— Action item —
The full listing needs to be output exactly.

— Data section —
◆ ◆ ◆ ◆ ◆
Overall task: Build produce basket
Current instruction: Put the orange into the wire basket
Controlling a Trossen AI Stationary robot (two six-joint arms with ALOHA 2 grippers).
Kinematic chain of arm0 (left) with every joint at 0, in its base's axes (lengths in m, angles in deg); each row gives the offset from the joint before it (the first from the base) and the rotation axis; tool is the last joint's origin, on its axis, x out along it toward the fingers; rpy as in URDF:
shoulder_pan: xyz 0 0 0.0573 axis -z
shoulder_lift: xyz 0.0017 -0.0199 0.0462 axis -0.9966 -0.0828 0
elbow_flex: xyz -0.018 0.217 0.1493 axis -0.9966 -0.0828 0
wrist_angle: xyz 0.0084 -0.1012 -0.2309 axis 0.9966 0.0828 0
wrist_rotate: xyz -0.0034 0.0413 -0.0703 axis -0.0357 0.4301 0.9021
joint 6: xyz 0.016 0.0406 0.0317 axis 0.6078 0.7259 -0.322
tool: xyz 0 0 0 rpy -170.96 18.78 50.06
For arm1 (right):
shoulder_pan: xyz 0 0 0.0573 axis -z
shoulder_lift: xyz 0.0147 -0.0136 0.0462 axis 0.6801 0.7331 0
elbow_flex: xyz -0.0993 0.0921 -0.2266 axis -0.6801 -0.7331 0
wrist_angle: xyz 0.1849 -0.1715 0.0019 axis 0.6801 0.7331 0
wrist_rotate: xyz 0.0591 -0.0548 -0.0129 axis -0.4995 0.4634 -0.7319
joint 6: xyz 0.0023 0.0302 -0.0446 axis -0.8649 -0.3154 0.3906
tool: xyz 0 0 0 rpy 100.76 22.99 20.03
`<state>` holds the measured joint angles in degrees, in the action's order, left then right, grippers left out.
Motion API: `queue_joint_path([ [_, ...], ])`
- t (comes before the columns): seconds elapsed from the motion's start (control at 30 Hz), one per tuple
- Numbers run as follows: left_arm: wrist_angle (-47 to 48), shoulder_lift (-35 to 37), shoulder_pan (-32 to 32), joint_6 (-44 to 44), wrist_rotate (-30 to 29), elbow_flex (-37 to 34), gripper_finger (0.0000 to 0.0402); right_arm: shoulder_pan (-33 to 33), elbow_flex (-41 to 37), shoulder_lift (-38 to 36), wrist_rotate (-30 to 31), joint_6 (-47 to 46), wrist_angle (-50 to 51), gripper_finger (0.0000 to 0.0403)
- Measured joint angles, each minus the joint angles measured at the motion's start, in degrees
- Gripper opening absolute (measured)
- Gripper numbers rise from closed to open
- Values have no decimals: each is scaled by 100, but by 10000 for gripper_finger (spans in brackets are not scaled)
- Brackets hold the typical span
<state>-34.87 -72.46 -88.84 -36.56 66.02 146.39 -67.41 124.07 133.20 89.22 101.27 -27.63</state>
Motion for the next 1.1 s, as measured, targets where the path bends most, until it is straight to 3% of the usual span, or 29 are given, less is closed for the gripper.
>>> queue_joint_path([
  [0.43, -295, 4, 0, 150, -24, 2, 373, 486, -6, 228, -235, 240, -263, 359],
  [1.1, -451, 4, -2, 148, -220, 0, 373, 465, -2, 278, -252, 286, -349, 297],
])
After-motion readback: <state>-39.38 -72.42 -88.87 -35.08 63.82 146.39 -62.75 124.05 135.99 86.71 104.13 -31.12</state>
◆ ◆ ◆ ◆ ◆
— Output of the exercise —
Overall task: Build produce basket
Current instruction: Put the orange into the wire basket
Controlling a Trossen AI Stationary robot (two six-joint arms with ALOHA 2 grippers).
Kinematic chain of arm0 (left) with every joint at 0, in its base's axes (lengths in m, angles in deg); each row gives the offset from the joint before it (the first from the base) and the rotation axis; tool is the last joint's origin, on its axis, x out along it toward the fingers; rpy as in URDF:
shoulder_pan: xyz 0 0 0.0573 axis -z
shoulder_lift: xyz 0.0017 -0.0199 0.0462 axis -0.9966 -0.0828 0
elbow_flex: xyz -0.018 0.217 0.1493 axis -0.9966 -0.0828 0
wrist_angle: xyz 0.0084 -0.1012 -0.2309 axis 0.9966 0.0828 0
wrist_rotate: xyz -0.0034 0.0413 -0.0703 axis -0.0357 0.4301 0.9021
joint 6: xyz 0.016 0.0406 0.0317 axis 0.6078 0.7259 -0.322
tool: xyz 0 0 0 rpy -170.96 18.78 50.06
For arm1 (right):
shoulder_pan: xyz 0 0 0.0573 axis -z
shoulder_lift: xyz 0.0147 -0.0136 0.0462 axis 0.6801 0.7331 0
elbow_flex: xyz -0.0993 0.0921 -0.2266 axis -0.6801 -0.7331 0
wrist_angle: xyz 0.1849 -0.1715 0.0019 axis 0.6801 0.7331 0
wrist_rotate: xyz 0.0591 -0.0548 -0.0129 axis -0.4995 0.4634 -0.7319
joint 6: xyz 0.0023 0.0302 -0.0446 axis -0.8649 -0.3154 0.3906
tool: xyz 0 0 0 rpy 100.76 22.99 20.03
`<state>` holds the measured joint angles in degrees, in the action's order, left then right, grippers left out.
Motion API: `queue_joint_path([ [_, ...], ])`
- t (comes before the columns): seconds elapsed from the motion's start (control at 30 Hz), one per tuple
- Numbers run as follows: left_arm: wrist_angle (-47 to 48), shoulder_lift (-35 to 37), shoulder_pan (-32 to 32), joint_6 (-44 to 44), wrist_rotate (-30 to 29), elbow_flex (-37 to 34), gripper_finger (0.0000 to 0.0402); right_arm: shoulder_pan (-33 to 33), elbow_flex (-41 to 37), shoulder_lift (-38 to 36), wrist_rotate (-30 to 31), joint_6 (-47 to 46), wrist_angle (-50 to 51), gripper_finger (0.0000 to 0.0403)
- Measured joint angles, each minus the joint angles measured at the motion's start, in degrees
- Gripper opening absolute (measured)
- Gripper numbers rise from closed to open
- Values have no decimals: each is scaled by 100, but by 10000 for gripper_finger (spans in brackets are not scaled)
- Brackets hold the typical span
<state>-34.87 -72.46 -88.84 -36.56 66.02 146.39 -67.41 124.07 133.20 89.22 101.27 -27.63</state>
Motion for the next 1.1 s, as measured, targets where the path bends most, until it is straight to 3% of the usual span, or 29 are given, less is closed for the gripper.
>>> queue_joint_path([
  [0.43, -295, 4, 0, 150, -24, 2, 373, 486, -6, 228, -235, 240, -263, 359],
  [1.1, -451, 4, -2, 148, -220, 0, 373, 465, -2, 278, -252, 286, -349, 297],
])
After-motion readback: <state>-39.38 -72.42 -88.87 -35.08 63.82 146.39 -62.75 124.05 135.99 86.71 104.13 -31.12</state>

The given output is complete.